The permanence of tattoos is, for me and others, the very thing that makes them desirable:  I can look at any of my pieces and remember what I was doing when I got it, and why I wanted it.  It's not like we are "start anew beings" every day we arise.  We are each the sum total of our experiential realm, and tattoos are simply a part of that realm.  If you are looking for an ephemeral fashion statement, go out and buy a nice wardrobe that you can change out, at your heart's desire.


----------



## Trade (Oct 16, 2018)

treeguy64 said:


> The permanence of tattoos is, for me and others, the very thing that makes them desirable:  I can look at any of my pieces and remember what I was doing when I got it, and why I wanted it.



And that's what makes them undesirable to me. You end up 20, 30, 40 years down the road stuck with something on your body that your stupid 18 year old self thought was cool at the time.  

If you want memories take some photographs, or keep a journal.

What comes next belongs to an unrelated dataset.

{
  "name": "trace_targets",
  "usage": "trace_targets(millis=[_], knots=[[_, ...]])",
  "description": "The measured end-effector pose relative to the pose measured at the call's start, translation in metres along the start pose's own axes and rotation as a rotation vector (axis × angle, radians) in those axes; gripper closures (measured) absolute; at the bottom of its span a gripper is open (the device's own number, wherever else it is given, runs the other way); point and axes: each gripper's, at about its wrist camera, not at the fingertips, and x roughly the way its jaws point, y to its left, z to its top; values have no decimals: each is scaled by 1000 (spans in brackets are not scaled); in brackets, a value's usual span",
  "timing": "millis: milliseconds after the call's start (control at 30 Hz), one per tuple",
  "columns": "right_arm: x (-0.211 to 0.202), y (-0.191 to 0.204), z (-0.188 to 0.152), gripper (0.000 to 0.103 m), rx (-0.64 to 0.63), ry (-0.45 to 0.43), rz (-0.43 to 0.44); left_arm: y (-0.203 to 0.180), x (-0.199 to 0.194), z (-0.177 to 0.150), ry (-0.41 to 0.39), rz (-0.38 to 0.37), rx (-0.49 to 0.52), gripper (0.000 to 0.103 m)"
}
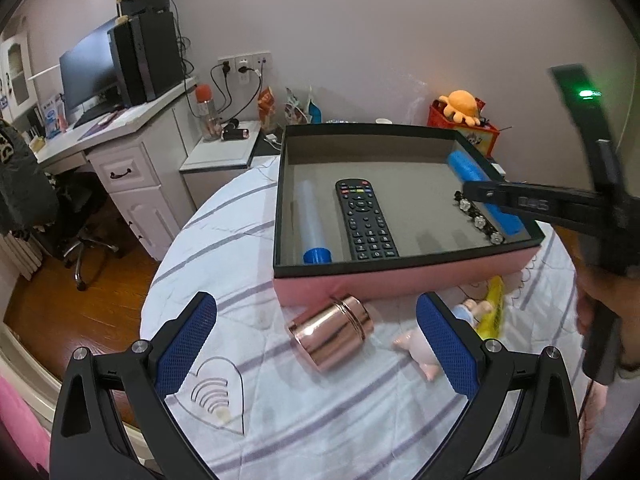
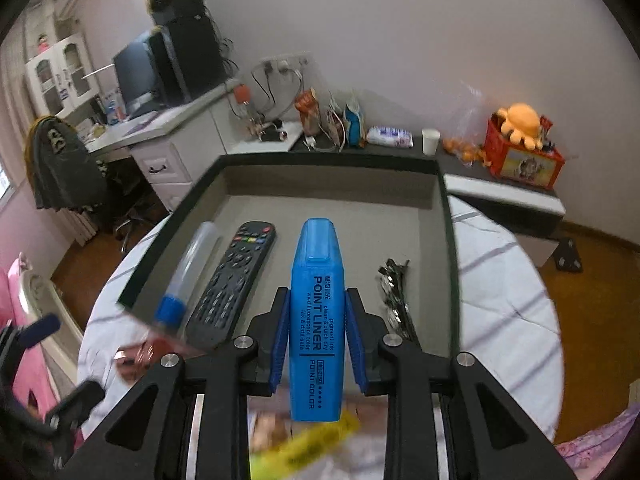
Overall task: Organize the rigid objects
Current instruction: 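Carry the highlighter with the right gripper into the pink box and release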
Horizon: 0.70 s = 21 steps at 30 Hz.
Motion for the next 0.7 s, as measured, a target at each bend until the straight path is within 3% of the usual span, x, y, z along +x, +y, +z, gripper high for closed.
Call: trace_targets(millis=[233,600,700], knots=[[48,-10,0,76,60,102,-36,1,20,5,25,-15,6,2],[58,-9,-12,75,62,163,-113,8,28,1,56,-1,-32,2],[49,-8,-12,59,68,150,-102,8,21,-1,47,2,-36,2]])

Now that's something I wish I had done. I regret not keeping a journal. But I have never regretted not getting a tattoo.


----------



## treeguy64 (Oct 16, 2018)

ClassicRockr said:


> Actually, it isn't nearly as accepted as you might think it is. I could show you small towns and cities where it's not nearly as accepted as Los Angeles. This is why many semi and fully-retired people chose to live in small towns, like in Idaho, Montana, Wyoming and so on. Just don't see many, if any, young farmers on tractors working fields with tats all over them or even one. Go to a Livestock Show at a County or State Fair. These 4-H and FFA kids, showing their livestock, don't have them.
> 
> What I'm saying here is...….it's not a popular thing in small areas/towns, farming and ranch communities, like it is in big cities.
> 
> ...



LOL!  So, people choose towns to live in, specifically because people there don't have tattoos????  Gimme a break!  I tattooed folks from small towns, villages, etc.  I know tattooists who have shops in small towns.  I have tattooed bank executives, billionaires and Oscar winning actors.  I tattooed a past exec with the TX. Trial Lawyers Assoc.  I tattooed a leading OBGYN, a woman who delivered one of my daughters.  I tattooed the lead MD of a major med group.  And on, and on, and on, and - - - -


----------



## treeguy64 (Oct 16, 2018)

Trade said:


> And that's what makes them undesirable to me. You end up 20, 30, 40 years down the road stuck with something on your body that your stupid 18 year old self thought was cool at the time.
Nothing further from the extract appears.